# Dangers of Tail Bandages (sorry it's a long one)



## Hannahbelle83 (13 April 2010)

Hi all, I'm new to Horse and Hound Forums but I wanted to post like Hairy Molly (see earlier posts):

http://www.horseandhound.co.uk/forums/showflat.php/Cat/0/Number/4190229/page/0/fpart/1/vc/1

http://www.horseandhound.co.uk/forums/showthread.php?t=265489&highlight=tail+bandages

to alert everyone of the dangers of tail bandaging. 

I have had a pony for 13 years and got a new horse about 7 months ago so I'm quite experienced. I know I made the mistake and I feel awful so please don't make me feel any worse, I just wanted to make everyone aware of how bad it can be to leave a tail bandage on for too long.

My new horse is gorgeous and has a very smart pulled (well trimmed actually) tail and to keep it neat I would bandage it sometimes after riding while I did my daily jobs and then take it off before I left. The other day when I went to leave my boy was lying down and I completely forgot about the bandage . I was down to the yard early the next morning and noticed it straight away, when I went to take it off he just clamped his tail down and was reluctant to let me touch it. I got the bandage off and immediately bathed his tail in warm water to get the circulation going again, and put him in the field to get it moving. When I brought him in in the afternoon, his tail was very swollen, very hot and so so sore, with little pink areas of flesh showing underneath. I called the Vet and she said to bathe it in warm salty water and put antiseptic cream on it. Later that night his tail looked to be getting worse so I got the vet out to have a look at it. She said it would be fine and just to keep bathing it and applying cream and also prescribed some Bute to relieve the pain. The next day it was worse, more skin had come off underneath (the vet said this would happen) and it was still really hot and looked very red and angry. Called the Vet again and got some antibiotics and and Dermisol cream. He has been on the antibiotics for two days now and the skin underneath is still coming away but where this started to happen first is now looking a healthy pink colour. The sweilling has gone and the pain too, he lets me lift it and bathe it with no problem. The dermisol cream seems to be fab too. So fingers crossed he will be OK.
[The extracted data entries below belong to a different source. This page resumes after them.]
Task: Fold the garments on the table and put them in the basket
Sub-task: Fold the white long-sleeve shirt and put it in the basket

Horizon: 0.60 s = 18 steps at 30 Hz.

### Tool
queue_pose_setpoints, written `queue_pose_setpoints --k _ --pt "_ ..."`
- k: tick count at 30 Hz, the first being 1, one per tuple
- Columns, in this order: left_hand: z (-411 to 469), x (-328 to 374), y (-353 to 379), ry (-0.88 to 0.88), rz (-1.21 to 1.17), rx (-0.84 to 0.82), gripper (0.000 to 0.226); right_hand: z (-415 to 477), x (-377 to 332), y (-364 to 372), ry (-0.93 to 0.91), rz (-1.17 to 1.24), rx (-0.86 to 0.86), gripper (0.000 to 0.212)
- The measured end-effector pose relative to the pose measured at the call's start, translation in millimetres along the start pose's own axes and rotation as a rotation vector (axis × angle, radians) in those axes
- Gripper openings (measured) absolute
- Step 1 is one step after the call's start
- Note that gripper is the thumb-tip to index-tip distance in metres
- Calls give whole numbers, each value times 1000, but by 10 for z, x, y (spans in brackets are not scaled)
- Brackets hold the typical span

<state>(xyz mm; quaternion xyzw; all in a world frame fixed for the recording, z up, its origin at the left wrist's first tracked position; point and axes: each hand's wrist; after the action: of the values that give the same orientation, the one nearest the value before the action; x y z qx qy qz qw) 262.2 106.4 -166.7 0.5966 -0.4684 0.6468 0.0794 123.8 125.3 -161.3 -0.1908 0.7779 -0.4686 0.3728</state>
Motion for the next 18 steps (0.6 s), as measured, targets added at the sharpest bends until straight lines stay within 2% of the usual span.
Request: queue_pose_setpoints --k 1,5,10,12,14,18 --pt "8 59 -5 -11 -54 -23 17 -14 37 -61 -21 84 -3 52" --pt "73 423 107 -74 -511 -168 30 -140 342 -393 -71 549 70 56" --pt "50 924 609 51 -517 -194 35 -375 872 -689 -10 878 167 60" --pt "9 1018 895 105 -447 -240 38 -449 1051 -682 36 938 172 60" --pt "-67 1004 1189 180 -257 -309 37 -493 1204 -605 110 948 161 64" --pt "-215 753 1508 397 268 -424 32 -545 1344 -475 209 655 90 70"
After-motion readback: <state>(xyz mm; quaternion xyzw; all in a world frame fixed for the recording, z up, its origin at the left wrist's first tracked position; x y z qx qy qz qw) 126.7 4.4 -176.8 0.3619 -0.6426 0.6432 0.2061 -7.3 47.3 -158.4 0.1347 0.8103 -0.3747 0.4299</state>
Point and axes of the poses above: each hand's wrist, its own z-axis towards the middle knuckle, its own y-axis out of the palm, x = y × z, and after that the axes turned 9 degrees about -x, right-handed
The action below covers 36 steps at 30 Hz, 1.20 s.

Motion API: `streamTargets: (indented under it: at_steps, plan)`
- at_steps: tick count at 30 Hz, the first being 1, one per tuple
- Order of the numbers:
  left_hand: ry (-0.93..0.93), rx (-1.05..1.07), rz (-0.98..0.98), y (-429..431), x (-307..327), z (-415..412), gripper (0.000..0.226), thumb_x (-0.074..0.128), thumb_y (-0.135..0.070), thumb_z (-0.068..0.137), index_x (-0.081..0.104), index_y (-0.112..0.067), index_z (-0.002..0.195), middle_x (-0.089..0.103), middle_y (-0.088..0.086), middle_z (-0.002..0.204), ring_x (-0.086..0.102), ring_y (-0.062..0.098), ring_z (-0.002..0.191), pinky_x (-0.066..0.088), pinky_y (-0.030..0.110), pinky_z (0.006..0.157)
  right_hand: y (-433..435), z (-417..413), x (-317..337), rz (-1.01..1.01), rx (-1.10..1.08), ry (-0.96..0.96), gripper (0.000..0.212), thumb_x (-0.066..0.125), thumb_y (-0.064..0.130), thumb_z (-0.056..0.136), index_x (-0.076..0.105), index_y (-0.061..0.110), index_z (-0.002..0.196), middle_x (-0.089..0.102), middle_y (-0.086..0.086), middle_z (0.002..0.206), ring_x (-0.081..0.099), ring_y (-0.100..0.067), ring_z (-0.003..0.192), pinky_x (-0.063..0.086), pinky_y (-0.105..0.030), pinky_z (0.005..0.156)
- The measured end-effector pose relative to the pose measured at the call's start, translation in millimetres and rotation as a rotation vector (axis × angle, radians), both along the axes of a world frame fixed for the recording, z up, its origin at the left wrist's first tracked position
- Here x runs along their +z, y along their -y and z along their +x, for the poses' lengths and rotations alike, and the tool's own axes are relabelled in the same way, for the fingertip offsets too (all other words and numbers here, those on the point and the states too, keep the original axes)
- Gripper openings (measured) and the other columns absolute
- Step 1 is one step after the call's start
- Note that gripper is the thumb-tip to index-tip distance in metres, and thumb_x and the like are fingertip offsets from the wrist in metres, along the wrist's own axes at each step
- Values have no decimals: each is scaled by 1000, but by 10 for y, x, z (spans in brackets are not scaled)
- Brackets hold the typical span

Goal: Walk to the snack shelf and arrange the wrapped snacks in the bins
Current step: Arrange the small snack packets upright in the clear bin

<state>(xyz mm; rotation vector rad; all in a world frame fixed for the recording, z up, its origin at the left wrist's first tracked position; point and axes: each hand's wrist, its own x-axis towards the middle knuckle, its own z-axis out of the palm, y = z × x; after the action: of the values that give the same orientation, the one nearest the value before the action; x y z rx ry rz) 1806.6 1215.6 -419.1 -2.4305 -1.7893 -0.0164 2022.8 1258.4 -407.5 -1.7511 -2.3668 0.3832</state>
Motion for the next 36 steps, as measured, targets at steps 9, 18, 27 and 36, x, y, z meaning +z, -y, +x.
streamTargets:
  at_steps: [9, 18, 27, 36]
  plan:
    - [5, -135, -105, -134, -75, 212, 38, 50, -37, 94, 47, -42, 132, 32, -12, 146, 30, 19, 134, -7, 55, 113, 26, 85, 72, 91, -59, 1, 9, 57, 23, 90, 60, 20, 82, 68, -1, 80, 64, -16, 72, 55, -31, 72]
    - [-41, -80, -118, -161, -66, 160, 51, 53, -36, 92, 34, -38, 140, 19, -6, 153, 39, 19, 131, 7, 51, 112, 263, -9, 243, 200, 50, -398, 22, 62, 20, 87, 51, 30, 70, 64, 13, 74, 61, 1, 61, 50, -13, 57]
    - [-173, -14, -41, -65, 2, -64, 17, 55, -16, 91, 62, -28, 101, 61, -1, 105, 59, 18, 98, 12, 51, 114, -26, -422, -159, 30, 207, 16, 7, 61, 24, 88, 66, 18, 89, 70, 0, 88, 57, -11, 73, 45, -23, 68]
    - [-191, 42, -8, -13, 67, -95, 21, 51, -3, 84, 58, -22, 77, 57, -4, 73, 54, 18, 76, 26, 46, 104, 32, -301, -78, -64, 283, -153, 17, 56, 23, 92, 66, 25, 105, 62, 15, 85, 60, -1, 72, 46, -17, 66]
The vet said that what had happened was the bandage had been rubbed in the night and had tightened in places (as it wasn't too tight when I put it on) and it had caused a pressure sore. The skin under there is so sensitive and delicate. Luckily so far no hair has fallen out and to look at him his tail looks normal, until you lift it. I have heard that in severe cases a tail bandage left on for too long causes the tail to DROP OFF  due to a loss of circulation, and also if I didnt keep his sores clean and treated with antibiotics he could have got a very nasty infection and the tail could have still been lost. I am still ever so worried and feel awful as it was my fault. But I am also so shocked that every single person at my yard did not know that a tail bandage can do so much damage in so little time, not one person knew how dangerous it is. 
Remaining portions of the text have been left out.